[Dataset records]

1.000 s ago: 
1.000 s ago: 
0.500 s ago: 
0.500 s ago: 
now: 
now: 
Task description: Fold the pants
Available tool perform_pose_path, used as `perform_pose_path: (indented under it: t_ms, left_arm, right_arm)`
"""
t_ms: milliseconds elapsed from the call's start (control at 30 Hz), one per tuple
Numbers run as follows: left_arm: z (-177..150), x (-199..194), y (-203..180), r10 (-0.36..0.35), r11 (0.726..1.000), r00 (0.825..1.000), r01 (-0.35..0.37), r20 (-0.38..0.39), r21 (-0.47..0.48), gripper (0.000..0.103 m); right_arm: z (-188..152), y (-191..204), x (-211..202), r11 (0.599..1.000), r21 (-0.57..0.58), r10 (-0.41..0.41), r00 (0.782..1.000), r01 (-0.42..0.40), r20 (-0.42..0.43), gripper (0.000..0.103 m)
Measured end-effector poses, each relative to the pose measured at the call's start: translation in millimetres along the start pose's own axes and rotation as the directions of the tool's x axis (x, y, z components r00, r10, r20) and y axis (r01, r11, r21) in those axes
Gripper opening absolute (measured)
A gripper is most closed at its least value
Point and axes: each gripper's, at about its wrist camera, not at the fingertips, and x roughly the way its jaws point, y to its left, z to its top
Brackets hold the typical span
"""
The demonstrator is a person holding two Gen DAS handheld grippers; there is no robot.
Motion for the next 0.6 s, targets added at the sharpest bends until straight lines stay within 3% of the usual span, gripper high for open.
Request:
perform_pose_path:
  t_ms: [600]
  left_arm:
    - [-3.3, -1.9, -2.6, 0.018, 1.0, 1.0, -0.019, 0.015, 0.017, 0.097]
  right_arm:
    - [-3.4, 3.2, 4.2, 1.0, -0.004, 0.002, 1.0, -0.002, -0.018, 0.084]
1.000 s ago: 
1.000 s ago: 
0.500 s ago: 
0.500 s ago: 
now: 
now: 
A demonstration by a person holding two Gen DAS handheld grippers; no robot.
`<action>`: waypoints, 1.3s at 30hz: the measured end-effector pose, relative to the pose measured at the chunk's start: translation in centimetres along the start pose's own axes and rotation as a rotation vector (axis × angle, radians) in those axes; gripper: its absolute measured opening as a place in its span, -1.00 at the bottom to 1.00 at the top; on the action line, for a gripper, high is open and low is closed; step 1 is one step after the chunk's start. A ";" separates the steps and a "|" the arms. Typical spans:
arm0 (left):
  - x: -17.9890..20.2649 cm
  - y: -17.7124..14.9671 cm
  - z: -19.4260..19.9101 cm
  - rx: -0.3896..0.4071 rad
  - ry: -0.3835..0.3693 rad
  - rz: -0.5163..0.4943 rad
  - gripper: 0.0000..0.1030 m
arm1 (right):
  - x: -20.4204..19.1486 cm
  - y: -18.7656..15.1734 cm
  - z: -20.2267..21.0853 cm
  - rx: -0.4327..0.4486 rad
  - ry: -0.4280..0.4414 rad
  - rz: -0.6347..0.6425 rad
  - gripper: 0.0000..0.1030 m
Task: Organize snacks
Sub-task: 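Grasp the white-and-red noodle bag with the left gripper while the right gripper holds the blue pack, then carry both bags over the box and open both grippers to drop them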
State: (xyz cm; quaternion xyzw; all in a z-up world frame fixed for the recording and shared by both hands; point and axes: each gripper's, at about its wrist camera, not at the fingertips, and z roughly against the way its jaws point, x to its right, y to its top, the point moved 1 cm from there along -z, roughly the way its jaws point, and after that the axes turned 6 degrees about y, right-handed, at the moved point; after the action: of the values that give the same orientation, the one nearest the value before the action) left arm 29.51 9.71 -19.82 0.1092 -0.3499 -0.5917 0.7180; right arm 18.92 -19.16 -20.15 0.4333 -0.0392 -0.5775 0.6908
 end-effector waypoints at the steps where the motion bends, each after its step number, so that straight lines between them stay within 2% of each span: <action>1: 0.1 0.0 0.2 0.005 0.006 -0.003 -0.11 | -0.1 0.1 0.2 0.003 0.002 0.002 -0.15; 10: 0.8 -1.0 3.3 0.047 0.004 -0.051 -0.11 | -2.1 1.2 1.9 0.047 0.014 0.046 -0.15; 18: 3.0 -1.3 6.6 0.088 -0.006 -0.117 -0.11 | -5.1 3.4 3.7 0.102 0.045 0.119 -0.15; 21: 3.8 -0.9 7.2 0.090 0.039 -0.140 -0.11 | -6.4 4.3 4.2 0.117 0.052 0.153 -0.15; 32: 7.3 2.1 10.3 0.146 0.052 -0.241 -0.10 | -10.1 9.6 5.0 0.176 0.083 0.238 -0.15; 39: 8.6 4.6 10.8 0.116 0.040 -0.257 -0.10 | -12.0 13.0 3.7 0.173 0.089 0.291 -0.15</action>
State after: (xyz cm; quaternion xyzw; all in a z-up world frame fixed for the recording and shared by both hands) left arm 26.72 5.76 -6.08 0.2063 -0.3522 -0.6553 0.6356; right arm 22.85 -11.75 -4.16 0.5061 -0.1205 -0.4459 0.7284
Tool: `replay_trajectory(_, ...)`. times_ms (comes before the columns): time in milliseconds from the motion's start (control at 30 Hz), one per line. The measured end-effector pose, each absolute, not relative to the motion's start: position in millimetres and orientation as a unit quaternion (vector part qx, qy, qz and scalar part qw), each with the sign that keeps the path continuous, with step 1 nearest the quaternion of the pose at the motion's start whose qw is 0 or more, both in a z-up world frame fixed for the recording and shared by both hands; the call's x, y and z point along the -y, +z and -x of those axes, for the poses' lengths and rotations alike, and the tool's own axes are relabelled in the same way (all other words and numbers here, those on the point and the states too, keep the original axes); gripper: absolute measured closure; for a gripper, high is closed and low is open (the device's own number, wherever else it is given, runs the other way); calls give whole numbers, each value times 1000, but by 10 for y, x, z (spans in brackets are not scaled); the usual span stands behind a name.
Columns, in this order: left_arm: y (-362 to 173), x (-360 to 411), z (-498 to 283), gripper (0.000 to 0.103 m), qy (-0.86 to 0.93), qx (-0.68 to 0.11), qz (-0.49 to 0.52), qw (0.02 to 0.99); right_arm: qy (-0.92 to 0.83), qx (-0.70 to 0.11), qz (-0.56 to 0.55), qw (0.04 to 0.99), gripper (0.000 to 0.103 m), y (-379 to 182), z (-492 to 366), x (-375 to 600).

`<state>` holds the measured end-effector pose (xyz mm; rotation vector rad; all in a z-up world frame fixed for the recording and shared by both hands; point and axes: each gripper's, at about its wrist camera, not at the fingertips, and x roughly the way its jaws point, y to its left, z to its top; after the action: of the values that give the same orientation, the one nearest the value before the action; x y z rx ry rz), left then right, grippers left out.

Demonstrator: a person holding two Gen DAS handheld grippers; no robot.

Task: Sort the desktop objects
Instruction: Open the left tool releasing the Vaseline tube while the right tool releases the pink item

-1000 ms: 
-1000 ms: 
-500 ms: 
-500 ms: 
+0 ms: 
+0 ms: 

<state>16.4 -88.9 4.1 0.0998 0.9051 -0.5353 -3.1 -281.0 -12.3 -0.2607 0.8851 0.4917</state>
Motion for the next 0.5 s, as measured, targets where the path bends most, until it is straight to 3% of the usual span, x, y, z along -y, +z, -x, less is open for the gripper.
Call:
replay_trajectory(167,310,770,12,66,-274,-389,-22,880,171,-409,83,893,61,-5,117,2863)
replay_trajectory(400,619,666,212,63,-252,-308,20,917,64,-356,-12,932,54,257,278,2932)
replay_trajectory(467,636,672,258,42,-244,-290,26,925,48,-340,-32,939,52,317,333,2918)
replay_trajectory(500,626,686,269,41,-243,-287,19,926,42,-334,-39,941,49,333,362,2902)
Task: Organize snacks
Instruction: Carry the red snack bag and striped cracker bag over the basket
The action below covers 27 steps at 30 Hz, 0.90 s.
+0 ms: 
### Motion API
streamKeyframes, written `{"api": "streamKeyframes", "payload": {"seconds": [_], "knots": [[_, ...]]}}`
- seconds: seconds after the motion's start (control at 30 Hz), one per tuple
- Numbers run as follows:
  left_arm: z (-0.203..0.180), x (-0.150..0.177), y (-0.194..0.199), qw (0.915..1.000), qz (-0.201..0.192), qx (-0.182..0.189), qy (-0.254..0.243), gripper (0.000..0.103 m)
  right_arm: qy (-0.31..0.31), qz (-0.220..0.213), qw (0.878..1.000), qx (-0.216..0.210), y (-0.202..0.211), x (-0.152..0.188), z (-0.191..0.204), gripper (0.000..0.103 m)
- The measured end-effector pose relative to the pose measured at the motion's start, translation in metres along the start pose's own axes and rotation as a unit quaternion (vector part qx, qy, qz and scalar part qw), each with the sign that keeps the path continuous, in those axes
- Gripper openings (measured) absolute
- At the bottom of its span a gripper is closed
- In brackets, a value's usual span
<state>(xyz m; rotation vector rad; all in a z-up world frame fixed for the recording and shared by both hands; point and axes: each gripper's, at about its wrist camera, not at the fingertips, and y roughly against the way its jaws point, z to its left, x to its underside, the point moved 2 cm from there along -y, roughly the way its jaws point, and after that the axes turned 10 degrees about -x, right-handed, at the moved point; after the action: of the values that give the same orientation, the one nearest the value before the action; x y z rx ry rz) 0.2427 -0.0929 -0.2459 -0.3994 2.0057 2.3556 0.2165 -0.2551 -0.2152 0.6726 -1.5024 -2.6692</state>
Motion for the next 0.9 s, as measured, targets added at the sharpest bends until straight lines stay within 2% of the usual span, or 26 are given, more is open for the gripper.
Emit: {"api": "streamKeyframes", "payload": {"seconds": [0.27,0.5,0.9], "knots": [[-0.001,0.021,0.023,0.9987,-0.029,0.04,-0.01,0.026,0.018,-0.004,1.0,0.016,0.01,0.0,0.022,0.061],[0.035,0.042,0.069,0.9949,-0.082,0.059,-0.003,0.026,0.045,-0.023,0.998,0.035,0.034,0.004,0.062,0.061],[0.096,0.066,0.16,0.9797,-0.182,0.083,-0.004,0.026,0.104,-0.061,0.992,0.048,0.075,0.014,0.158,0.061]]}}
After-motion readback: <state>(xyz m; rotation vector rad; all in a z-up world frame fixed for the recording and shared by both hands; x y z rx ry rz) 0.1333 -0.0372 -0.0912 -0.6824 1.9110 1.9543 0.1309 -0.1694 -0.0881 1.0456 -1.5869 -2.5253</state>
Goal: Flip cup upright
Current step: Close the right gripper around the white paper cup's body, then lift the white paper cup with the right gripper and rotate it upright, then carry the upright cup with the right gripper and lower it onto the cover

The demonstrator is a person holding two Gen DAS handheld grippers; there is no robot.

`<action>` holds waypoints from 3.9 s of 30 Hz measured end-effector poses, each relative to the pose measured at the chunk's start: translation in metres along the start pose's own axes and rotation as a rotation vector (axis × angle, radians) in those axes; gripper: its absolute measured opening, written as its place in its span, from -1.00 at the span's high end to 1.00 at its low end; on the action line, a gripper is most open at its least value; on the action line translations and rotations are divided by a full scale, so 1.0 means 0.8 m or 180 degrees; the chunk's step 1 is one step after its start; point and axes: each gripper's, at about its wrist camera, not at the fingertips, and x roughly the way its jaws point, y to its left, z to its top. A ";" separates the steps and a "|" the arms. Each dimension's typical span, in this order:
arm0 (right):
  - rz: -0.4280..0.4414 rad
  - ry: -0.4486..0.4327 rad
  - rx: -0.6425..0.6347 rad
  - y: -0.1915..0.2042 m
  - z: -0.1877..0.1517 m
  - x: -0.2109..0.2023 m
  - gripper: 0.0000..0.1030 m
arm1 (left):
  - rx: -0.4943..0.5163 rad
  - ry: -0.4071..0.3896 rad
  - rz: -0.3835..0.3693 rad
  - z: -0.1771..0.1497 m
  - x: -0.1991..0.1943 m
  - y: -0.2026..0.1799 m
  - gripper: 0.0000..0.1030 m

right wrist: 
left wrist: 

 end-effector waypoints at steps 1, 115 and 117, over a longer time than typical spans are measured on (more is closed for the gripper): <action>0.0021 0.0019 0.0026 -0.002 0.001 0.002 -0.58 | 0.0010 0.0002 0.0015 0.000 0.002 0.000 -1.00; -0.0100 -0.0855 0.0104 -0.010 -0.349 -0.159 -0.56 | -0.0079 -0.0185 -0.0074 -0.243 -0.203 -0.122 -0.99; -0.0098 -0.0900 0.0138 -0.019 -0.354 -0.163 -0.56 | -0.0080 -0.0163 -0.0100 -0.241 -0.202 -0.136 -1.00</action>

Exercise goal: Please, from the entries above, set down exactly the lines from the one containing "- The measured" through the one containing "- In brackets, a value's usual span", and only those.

Result:
- The measured end-effector pose relative to the pose measured at the motion's start, translation in metres along the start pose's own axes and rotation as a unit quaternion (vector part qx, qy, qz and scalar part qw), each with the sign that keeps the path continuous, in those axes
- Gripper openings (measured) absolute
- At the bottom of its span a gripper is closed
- In brackets, a value's usual span

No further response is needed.